This approach uses a small field-programmable gate array – FPGA (small in terms of package size/pin numbers, and in terms of number of interal logic cells) to implement the calibration logic and generate the SWx outputs. The calibration circuit would be described using a hardware description language such as SystemVerilog, which we have employed often in our embedded systems education, and could be corrected by reprogramming the FPGA through JTAG.

Additionally, we envision using the fpga to read the ADC measurement and the context bits, and prepare and transmit the complete measurement word to the microcontroller though SPI.

Calibrate using the microcontroller

In this approach the outputs of the comparators would be connected to microcontroller pins and would generate fast interrupts, whose service routines would implement the calibration logic and update the shunt control signals.

This design has the advantage of simplifying even more the PCB, and would take advantage of the relatively powerful microcontroller we’re using in our design. On the other hand, performing the calibration does represents a significant burden on microntroller if compared with the circuit with the FPGA, especially because it will also be managing an Ethernet connection.

And the winner is…

Neither! I mean, both! Our PCB will contain a MAX3000A fpga with 44 pins and 64 macrocells, but the components have been placed and routed in such a way that it will be possible to implement either of the designs present above in the PCB, just by reprogramming the microcontroller and the FPGA. The calibration using the FPGA will work essentially as described previously, while for the calibration using the microcontroller, the FPGA will be programmed to simply transmit signals transperantly between the microcontroller and other components in the board.

This strategy will allow us to evaluate the feasibility of both strategies, with the goal of determining which would be more interesting for a more mature version of AmpeROSE. I’m currently working on the SystemVerilog code for the calibration using FPGA, which should then be simulated and tested so we can be confident it’s likely to work when we receive our PCB.
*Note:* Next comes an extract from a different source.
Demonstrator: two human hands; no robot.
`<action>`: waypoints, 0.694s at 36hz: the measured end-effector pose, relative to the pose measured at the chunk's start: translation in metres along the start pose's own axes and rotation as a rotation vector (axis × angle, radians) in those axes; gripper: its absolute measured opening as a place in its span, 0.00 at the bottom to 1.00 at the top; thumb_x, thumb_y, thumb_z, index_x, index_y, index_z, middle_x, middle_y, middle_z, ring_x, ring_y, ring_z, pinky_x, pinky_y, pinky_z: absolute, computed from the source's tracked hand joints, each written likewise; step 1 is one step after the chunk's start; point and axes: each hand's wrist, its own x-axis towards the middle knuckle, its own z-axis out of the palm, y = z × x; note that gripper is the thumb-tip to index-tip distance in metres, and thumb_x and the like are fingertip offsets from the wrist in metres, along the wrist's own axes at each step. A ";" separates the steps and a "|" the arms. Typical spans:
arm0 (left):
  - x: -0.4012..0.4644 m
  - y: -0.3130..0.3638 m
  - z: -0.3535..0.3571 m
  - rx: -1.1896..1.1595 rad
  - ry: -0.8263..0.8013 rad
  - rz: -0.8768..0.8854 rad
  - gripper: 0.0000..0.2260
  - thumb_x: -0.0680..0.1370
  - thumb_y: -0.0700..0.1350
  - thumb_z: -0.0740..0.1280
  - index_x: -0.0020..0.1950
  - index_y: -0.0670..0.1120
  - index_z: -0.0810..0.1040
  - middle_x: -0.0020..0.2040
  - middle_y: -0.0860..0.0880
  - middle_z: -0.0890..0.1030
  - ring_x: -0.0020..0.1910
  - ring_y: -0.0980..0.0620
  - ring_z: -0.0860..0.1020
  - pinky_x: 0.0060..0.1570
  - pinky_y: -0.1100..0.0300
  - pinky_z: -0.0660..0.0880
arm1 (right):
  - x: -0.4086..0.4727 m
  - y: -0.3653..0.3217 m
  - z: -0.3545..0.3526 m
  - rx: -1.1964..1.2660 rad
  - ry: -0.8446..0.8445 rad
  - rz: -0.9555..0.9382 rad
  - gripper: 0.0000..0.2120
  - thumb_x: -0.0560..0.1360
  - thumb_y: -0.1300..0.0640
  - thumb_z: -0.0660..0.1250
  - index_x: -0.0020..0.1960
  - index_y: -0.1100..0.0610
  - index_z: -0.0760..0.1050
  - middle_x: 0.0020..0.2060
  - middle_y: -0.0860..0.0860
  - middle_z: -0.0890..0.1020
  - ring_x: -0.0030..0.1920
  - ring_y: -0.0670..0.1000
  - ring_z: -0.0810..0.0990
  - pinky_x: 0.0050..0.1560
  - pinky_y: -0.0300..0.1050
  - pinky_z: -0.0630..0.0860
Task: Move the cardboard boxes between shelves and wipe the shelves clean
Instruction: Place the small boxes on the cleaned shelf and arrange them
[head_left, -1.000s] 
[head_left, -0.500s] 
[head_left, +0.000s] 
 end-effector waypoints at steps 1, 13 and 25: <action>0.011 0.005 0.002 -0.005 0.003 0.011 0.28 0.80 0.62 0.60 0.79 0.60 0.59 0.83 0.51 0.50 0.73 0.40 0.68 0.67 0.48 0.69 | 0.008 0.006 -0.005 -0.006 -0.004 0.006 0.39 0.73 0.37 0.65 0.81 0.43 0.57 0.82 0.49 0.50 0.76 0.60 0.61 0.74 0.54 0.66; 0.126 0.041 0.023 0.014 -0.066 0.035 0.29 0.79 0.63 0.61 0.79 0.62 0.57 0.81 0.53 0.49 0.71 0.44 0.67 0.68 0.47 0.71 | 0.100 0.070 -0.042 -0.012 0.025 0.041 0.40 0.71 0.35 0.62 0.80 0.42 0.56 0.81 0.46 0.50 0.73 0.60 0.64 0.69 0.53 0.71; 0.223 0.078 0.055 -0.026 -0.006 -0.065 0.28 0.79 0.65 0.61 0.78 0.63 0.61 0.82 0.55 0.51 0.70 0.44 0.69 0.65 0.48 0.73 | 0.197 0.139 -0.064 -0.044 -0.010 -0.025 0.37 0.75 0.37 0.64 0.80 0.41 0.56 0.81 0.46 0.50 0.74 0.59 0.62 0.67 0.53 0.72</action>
[AmpeROSE] ChibiOS – Sd card

Hello,

In the last two weeks, I was working on the backend, specifically on Sd card. I’m developing code and testing it on the same board that we used during TP: Olimex STM32-E407” before migrating to our real board.
I started by setting up ChibiOS and made some very simple tests (blinking the user-led, etc) to ensure the good control of the board. Then, started the real development.

ChibiOS.17.6.3 integrates fatfs (developed by Chan), an API that offers a very good level of abstraction when communicating with Sd card. It offers a lot of functions, for example f_mount, f_open, f_close, f_write, f_read etc, and it is actually well documented. Before using the Sd card, it must be formatted to fatfs (fat32 is the default one).

Besides the code of Sd card (API Calls, debug info,..), I developed six different tests, each one had a very specific objective. Let’s dive into them…

Test1: Unit test

It does the following:
– create a thread that will wait for the SD card ready state
– the thread will do the following:
* open file: test1.txt in mode rwa(read, write, append)
* write a str defined (5 times)
* write a single character (5 times)
* read a string
* write ROSE using write_sd function (buff)
* read ROSE using read_sd function (buff)
* if an error is detected during write, the thread immediately terminates (ex of errors: disk full, file full, …)
* close the file

It is a very simple unit test, that gave me the control over the Sd card.

Test2: Sd card delay characterizer – write_sd

It consists of a producer/consumer model. A timer (producer) generates data (an msg of 32 bits) and posts it in the consumer (a thread) mailbox (queue, buffer) which fetches each time there is a new message in its mailbox and write it to the Sd card using buffer mode (f_write). In the end of this test, min, max and the average of writing to the Sd card are shown.

Test3: Sd card delay characterizer – write_str_sd

Same as test1, but the goal is to characterize the delay of writing a string.

 

So far, writing each msg alone took a lot of time. Of course, it is not the optimal way to do that but I wanted to see the results to get an idea of the performance then try to optimize. Understand how the Sd card operates in write mode is essential to try to optimize this delay.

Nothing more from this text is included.